Exercise directions> Below this line are records; transcribe exactly the lines between the one holding "A thing is named, a" and the one holding "One camera frame", inclusive, and omit the pictures.

Exercise inputs>
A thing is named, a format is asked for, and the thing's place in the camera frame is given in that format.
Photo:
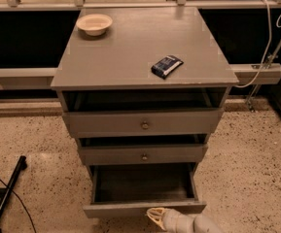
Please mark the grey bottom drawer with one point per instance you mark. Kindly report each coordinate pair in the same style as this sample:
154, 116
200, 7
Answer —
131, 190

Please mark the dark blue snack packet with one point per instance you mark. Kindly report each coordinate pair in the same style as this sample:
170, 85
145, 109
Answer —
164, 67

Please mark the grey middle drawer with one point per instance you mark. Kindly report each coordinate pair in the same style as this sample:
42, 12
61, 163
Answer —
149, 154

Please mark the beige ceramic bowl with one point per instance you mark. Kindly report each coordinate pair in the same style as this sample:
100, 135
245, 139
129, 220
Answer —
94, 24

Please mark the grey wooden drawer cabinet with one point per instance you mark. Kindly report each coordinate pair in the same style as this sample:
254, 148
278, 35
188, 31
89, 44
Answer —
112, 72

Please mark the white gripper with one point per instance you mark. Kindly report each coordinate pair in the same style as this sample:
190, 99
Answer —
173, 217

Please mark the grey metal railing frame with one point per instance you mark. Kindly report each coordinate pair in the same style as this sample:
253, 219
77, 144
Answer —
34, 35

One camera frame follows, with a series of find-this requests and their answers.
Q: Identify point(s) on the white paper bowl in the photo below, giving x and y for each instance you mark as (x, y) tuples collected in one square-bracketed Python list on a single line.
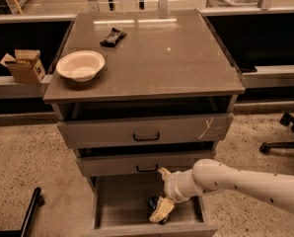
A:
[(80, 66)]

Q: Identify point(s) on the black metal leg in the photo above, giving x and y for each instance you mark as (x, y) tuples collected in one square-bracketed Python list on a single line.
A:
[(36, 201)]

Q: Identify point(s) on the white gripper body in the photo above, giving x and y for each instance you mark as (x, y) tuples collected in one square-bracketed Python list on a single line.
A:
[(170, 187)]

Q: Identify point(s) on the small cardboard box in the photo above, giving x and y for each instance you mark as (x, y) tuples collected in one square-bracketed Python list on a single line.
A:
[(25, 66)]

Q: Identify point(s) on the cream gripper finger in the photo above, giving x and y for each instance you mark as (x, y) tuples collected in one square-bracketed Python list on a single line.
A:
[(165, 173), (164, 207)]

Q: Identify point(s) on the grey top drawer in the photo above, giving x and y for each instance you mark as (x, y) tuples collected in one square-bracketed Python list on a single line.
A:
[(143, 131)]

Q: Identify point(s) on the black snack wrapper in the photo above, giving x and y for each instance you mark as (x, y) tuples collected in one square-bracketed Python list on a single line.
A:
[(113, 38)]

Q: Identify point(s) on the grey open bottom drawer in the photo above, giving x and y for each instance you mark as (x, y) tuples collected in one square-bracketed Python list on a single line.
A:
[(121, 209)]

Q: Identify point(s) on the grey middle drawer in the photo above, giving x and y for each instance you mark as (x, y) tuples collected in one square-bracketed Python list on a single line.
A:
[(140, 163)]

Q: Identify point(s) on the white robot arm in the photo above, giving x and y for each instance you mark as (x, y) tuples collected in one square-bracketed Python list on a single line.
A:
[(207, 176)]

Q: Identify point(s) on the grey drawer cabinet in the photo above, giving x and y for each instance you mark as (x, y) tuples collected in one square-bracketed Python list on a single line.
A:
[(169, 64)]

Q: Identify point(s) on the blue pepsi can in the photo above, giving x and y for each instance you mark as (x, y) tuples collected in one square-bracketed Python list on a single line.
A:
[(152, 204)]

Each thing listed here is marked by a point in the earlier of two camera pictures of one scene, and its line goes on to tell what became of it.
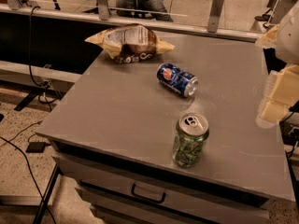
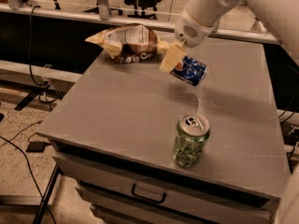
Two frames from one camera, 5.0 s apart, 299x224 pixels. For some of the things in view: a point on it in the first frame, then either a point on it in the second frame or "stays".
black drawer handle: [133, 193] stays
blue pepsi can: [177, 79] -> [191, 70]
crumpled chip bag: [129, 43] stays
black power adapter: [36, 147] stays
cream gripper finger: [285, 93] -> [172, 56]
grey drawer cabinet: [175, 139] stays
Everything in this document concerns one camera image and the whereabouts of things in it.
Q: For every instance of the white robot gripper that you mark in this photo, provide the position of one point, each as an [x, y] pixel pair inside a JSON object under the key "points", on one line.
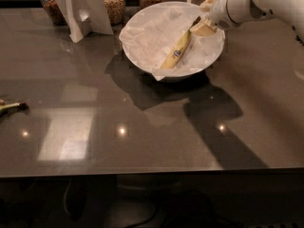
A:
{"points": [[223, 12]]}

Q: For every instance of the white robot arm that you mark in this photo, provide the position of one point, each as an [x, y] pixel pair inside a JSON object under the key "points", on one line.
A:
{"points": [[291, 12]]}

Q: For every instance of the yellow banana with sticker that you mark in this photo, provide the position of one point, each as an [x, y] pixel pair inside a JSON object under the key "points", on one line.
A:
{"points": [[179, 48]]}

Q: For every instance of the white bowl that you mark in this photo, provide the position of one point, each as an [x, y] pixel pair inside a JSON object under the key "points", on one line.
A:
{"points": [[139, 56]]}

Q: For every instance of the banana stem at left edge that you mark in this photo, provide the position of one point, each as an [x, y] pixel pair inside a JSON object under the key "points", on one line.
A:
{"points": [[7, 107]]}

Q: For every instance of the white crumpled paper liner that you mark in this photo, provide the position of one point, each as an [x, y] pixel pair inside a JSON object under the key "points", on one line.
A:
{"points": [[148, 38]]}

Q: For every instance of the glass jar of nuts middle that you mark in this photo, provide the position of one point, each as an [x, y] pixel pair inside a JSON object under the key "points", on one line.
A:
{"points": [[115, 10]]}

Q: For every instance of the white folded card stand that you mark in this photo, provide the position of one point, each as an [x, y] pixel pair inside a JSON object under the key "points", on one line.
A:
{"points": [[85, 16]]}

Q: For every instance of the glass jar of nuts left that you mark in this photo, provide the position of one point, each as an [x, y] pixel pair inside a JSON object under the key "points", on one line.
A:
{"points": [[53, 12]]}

...

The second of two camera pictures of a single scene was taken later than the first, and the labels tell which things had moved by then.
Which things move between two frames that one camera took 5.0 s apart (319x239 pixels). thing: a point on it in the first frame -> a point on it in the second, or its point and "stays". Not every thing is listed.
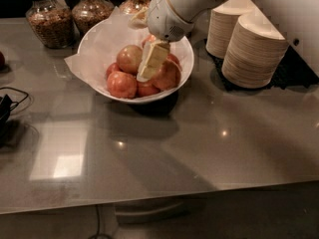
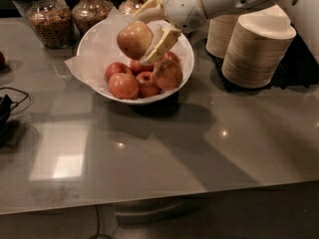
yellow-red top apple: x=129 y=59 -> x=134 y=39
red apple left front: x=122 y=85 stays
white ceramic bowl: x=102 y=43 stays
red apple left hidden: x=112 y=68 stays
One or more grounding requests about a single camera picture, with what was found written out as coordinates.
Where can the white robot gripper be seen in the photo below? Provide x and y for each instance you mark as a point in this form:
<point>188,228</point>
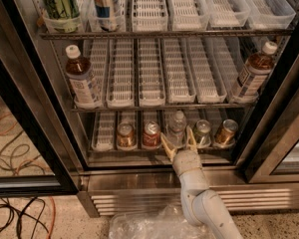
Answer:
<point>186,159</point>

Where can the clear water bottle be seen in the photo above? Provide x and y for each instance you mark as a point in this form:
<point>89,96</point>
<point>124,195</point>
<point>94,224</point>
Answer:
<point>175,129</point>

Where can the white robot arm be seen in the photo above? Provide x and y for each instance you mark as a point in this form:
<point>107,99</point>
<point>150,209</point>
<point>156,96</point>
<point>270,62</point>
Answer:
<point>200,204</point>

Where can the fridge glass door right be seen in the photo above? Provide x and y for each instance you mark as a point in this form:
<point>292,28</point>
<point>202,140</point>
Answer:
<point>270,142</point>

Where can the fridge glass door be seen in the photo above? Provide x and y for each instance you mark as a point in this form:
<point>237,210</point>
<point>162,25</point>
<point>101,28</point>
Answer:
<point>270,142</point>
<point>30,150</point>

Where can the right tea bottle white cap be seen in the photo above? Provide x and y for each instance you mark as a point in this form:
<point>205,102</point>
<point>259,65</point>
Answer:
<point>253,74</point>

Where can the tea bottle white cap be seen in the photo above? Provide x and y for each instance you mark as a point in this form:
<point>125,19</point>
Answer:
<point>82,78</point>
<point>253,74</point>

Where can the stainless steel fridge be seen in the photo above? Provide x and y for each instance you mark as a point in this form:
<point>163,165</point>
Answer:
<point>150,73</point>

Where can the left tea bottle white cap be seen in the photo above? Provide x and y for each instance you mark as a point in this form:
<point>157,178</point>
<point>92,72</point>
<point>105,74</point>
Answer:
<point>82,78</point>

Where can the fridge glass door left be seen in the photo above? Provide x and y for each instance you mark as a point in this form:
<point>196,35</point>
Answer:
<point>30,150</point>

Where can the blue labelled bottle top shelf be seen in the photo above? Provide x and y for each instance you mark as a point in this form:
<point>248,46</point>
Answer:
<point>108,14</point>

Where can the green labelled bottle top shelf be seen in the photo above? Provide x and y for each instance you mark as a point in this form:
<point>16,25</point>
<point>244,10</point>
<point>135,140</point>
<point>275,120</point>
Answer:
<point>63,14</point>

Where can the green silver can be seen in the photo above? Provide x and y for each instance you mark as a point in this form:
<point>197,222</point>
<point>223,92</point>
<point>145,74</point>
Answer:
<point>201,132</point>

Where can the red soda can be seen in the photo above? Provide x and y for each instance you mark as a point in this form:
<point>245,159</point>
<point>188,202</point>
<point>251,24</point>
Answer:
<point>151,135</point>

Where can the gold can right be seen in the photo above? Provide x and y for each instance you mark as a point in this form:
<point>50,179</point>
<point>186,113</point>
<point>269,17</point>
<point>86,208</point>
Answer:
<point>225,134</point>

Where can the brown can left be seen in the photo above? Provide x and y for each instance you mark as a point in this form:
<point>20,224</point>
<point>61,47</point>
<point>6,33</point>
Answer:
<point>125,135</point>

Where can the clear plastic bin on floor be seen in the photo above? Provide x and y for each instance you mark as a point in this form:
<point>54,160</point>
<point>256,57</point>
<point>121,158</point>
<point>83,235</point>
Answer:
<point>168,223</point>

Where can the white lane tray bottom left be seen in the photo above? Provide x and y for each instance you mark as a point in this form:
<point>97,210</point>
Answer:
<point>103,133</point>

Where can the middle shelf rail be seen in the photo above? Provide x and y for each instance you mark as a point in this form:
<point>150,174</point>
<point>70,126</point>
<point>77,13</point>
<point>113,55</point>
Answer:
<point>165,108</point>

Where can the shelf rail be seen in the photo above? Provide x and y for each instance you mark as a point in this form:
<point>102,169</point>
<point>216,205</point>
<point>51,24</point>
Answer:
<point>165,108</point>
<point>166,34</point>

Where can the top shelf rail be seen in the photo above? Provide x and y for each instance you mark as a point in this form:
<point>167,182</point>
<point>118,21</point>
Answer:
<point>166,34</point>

Exercise response>
A thing is named, a format is asked for, and the thing's place in the camera frame is given in that format.
Photo:
Please mark the grey bottom drawer with one point per instance you mark. Kindly report each coordinate pair in the same style as this sample:
154, 116
200, 7
Answer —
131, 190

Please mark the dark blue snack packet with one point per instance you mark. Kindly report each coordinate pair in the same style as this sample:
170, 85
145, 109
Answer —
164, 67

Please mark the grey middle drawer with one point per instance you mark. Kindly report each coordinate pair in the same style as this sample:
42, 12
61, 163
Answer —
149, 154

Please mark the beige ceramic bowl with one point per instance you mark. Kindly report each coordinate pair in the same style as this sample:
100, 135
245, 139
129, 220
Answer —
94, 24

Please mark the grey wooden drawer cabinet with one point per instance you mark. Kindly report each coordinate pair in the same style as this sample:
254, 148
278, 35
188, 31
89, 44
Answer —
112, 72

Please mark the white gripper with one point per instance you mark. Kindly report each coordinate pair in the same style as this sample:
190, 99
Answer —
173, 217

Please mark the grey metal railing frame with one point per instance you mark. Kindly report each coordinate pair in the same style as this sample:
253, 219
77, 144
Answer —
34, 35

One camera frame follows, with a series of find-this requests and their answers.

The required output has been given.